The objective of the Trusted Computing Platform is to specify at least one element of a computing system that cannot be changed by the outside world. In that element, TC architecture would embed a program that could generate authentication code that could be used to exclusively identify the system. This immutable code, to use the TC term, could then utilize the system identity as a key for encrypting all data communications between itself any any other device that identifies itself in the same manner. This way, no communication from the outside world could interfere with the interaction between two devices, and successfully report itself as one or the other device. All communication over such a channel would be trusted because the identity of its sources could always be ascertained and verified.

It is one of the most laudable ideas ever to emerge from the field of computing; but partly because of the way it has been implemented, and partly due to its own destined-to-be-Orwellian title, Trusted Computing has drawn considerable skepticism, much of it from very reputable sources. Much of the argument against TC architecture boils down to a notion that the Trusted channel of communication, due to its own impenetrability, creates a kind of back-alleyway within people’s own PCs where undetectable programs may lurk, placed there by any number of Powers That Be.

But this week’s development could actually change that worst-case landscape…perhaps, some would argue, for better or worse. Seagate’s Willett makes a very compelling case for distributing TPM 1.2 resources, with the possible effect of neutralizing some worst-case scenarios. Up to this point in the history of computer architecture, he said, the PC motherboard has been considered the most trustworthy device in the system, because it contains a degree of immutable hardware, and immutability is the essence of technological trust. But there’s another immutable element in the system, he points out, and that’s the class of product his company produces: “The drive has always had a full-blown processor,” Willett told TG Daily. “There’s a computer in there that has its own software, which is the firmware.
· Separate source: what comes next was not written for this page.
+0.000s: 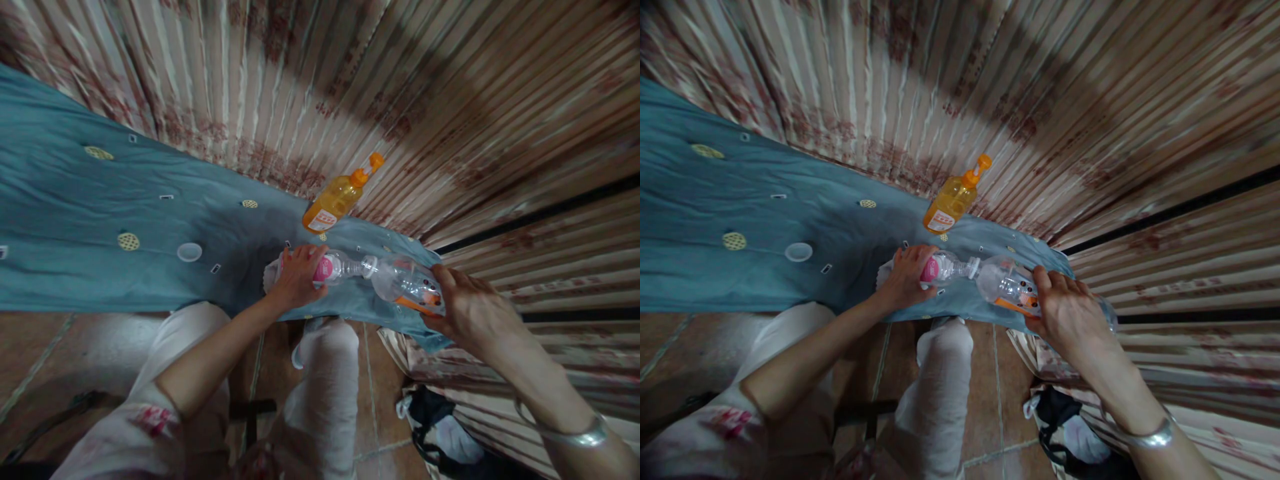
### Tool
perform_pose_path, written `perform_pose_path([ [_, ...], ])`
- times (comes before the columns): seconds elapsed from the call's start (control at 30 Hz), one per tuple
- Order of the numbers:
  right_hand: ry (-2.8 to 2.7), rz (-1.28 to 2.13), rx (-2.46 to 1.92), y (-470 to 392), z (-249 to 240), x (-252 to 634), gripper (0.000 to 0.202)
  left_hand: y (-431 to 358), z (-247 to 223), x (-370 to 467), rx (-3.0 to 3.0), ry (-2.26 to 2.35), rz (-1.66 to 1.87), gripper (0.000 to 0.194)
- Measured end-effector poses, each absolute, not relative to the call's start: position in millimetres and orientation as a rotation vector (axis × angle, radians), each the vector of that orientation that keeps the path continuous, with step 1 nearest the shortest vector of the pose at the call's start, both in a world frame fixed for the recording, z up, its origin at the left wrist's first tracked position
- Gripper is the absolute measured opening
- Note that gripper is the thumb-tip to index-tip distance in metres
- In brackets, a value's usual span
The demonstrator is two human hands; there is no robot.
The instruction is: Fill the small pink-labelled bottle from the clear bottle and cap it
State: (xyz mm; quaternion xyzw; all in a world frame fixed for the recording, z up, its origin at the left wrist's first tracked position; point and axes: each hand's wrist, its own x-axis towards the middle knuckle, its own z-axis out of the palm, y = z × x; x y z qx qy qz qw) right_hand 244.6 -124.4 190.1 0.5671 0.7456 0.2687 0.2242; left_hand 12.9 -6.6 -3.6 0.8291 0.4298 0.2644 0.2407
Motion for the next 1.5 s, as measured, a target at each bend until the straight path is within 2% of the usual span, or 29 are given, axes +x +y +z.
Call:
perform_pose_path([
  [0.4,2.053,0.763,1.561,-124.3,190.2,244.6,0.041,-6.1,-5.0,13.0,2.267,1.172,0.726,0.081],
  [0.73,2.052,0.757,1.561,-124.7,190.3,244.4,0.046,-6.7,-3.8,13.3,2.266,1.182,0.714,0.081],
  [1.03,2.040,0.745,1.591,-125.1,189.6,244.7,0.039,-6.3,-6.8,13.6,2.264,1.187,0.722,0.082],
  [1.5,2.063,0.768,1.561,-123.8,190.2,244.7,0.044,-7.2,-3.6,13.0,2.256,1.176,0.726,0.080],
])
It’s loaded at the factory, and traditionally, we don’t allow that to be changed in the field.” In other words, you can’t flash the ROMs of a hard drive through a network utility – at least not yet.
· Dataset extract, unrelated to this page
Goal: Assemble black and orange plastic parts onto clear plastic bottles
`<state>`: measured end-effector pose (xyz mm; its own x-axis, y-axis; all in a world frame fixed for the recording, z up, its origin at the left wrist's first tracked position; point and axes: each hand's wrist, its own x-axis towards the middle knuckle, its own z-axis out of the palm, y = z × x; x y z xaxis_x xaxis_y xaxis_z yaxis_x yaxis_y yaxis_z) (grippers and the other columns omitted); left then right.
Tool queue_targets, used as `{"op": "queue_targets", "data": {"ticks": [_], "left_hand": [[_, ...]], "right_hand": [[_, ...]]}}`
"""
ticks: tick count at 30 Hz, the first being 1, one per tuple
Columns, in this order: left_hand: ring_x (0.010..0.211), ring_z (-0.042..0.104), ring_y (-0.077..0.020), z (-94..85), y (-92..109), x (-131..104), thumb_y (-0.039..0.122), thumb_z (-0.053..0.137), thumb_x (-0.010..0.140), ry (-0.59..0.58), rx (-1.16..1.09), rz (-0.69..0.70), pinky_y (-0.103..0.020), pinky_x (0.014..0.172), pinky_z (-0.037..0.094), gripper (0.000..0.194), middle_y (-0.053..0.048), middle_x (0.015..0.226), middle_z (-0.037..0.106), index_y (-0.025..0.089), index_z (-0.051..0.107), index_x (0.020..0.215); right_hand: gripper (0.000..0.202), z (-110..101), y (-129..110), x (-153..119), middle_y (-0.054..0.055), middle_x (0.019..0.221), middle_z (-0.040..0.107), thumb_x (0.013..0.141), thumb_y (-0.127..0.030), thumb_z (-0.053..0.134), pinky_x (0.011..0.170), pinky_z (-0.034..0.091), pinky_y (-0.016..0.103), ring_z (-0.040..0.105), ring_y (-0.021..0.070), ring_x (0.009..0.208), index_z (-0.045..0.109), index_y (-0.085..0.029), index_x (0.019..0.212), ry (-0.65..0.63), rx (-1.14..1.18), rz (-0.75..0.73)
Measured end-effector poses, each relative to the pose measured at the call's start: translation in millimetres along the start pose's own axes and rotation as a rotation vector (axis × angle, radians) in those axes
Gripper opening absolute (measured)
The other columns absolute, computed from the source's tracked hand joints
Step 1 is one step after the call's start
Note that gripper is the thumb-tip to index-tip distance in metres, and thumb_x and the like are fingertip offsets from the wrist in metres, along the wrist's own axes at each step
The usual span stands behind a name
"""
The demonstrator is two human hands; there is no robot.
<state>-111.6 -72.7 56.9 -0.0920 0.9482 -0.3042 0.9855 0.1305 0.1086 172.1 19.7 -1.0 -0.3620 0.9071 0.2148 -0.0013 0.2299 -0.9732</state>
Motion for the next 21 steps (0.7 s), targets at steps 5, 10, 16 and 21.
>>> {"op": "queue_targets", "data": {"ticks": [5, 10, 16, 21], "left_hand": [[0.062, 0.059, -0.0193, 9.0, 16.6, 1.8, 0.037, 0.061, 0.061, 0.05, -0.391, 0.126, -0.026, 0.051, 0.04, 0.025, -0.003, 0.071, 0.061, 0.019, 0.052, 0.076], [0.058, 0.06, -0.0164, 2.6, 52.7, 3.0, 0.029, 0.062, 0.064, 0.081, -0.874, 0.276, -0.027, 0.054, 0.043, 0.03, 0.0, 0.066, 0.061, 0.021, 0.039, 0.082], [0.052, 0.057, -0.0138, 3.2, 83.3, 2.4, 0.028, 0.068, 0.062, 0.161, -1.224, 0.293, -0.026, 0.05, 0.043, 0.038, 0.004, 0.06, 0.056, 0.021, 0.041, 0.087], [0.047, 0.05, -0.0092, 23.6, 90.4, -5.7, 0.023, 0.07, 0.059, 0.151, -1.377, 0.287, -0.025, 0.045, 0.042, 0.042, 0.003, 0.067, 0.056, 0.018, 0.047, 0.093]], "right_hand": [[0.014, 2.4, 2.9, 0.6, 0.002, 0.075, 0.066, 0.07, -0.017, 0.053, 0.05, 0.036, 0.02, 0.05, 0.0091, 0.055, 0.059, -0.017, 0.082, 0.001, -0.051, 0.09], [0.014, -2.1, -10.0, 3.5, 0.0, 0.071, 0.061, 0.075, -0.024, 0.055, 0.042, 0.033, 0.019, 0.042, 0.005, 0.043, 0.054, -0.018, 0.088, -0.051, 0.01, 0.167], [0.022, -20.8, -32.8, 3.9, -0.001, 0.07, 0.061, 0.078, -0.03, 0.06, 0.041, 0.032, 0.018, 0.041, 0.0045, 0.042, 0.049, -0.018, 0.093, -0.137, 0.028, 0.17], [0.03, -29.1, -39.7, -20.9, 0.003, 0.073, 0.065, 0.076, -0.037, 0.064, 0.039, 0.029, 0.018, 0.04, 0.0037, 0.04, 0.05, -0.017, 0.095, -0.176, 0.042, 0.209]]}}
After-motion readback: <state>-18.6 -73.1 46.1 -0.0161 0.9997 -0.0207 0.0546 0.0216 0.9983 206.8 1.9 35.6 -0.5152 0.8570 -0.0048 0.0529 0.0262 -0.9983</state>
Furthermore, Willett argued, an HDD has its own internal memory, which cannot be addressed by the CPU of a PC. Its typical use, he rexplained, is for the drive to keep track of its own mapping, and the locations of its bad sectors. “So one of the cornerstones of the architecture we’ve done in the Storage Workgroup [is], we have partitioned that hidden memory in what are called security partitions. For each security partition, you can define a set of functions that are all part of the architecture, like cryptographic functions, storage functions, administrative functions, that you can bundle [together].” From there, an API can be utilized to make that bundled set of cryptographic functions addressable from an operating system, but only through a level of indirection – that is, utilizing the API as a go-between, so that it never breaches the immutable regions of the HDD’s firmware.
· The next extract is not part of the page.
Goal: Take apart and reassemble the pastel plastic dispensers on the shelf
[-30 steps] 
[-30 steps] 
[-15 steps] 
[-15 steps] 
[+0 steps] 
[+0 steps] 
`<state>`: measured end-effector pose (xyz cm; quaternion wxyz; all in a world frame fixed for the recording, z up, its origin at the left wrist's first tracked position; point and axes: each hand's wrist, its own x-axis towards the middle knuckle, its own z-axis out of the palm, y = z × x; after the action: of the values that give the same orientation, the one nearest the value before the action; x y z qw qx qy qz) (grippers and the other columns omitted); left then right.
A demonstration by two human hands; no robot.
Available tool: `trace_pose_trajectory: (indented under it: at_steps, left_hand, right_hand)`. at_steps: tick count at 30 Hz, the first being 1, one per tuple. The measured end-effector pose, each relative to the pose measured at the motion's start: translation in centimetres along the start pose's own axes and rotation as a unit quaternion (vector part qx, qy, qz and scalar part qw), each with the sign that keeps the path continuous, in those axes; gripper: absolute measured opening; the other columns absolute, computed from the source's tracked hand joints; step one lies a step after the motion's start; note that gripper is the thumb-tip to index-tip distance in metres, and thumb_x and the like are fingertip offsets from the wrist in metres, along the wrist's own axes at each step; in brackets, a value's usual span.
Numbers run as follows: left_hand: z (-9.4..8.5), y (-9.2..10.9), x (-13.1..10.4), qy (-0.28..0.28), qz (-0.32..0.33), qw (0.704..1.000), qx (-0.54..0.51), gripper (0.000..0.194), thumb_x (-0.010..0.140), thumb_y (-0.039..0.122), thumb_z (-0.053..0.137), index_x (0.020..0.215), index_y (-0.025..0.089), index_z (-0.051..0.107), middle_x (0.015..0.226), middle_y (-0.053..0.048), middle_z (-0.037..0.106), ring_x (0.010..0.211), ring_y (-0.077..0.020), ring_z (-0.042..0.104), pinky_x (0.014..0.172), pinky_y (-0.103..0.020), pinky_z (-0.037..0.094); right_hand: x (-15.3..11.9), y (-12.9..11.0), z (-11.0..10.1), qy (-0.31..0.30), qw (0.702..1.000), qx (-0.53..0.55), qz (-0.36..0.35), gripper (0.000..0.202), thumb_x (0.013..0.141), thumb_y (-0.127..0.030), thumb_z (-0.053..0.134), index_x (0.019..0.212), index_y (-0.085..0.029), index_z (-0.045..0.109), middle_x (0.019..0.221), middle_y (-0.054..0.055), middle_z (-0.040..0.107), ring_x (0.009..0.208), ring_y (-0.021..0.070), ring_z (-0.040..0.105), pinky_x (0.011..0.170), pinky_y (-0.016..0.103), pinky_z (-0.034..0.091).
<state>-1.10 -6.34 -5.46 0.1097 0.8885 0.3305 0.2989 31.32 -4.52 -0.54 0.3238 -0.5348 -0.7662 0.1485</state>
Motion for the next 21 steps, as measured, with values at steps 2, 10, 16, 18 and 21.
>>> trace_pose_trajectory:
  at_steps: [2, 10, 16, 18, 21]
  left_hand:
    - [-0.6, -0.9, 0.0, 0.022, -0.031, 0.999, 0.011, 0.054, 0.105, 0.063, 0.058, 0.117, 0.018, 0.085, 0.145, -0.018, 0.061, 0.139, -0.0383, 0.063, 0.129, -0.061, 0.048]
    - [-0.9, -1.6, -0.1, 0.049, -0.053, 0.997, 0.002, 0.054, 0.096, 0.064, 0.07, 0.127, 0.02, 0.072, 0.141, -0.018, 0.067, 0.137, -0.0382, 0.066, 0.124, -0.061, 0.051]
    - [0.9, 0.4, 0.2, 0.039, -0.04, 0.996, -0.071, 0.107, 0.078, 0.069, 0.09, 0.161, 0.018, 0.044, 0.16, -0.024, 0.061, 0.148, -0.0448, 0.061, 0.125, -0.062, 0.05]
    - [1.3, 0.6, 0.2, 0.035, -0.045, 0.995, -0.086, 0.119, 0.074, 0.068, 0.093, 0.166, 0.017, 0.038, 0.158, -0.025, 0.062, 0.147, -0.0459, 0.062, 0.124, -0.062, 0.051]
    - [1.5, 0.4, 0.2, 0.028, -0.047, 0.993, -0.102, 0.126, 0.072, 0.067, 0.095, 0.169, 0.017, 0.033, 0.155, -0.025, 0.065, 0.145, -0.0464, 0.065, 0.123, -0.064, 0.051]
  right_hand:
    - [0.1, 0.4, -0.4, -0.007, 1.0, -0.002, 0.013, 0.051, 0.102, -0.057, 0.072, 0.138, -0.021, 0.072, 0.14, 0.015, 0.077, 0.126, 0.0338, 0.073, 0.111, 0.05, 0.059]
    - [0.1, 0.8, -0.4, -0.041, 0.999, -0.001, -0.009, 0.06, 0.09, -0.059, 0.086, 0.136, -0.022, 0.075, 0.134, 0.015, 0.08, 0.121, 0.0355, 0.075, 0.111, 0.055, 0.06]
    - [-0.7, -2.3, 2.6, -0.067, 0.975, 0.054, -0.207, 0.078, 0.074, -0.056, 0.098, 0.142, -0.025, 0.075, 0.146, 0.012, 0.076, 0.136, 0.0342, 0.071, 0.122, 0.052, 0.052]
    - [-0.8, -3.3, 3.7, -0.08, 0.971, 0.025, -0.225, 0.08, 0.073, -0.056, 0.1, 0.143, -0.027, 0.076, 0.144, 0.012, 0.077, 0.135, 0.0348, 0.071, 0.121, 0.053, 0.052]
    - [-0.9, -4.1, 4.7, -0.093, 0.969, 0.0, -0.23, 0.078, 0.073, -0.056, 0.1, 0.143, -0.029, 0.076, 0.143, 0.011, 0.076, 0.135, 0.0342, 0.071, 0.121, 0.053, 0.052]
As a result of this, Willett proposes, a hard drive controller has every right to be considered a root of trust in the TC scheme, as the TPM module on the motherboard. “The two basic characteristics of the TPM, he said, “[are] the ability to do signing, and the ability to be non-changing. We’re mimicking those characteristics in the hard drive. We’ll have a root of trust [there], so certain parts of the hard drive will be immutable, non-changing, [including] certain aspects of the firmware…And the minimal implementable complement of security functions – like digital signing, random number generation, hashing, secure storage, those sorts of things – will be in the hard drive.”

Does Trusted Computing now provide security for the content providers or from them?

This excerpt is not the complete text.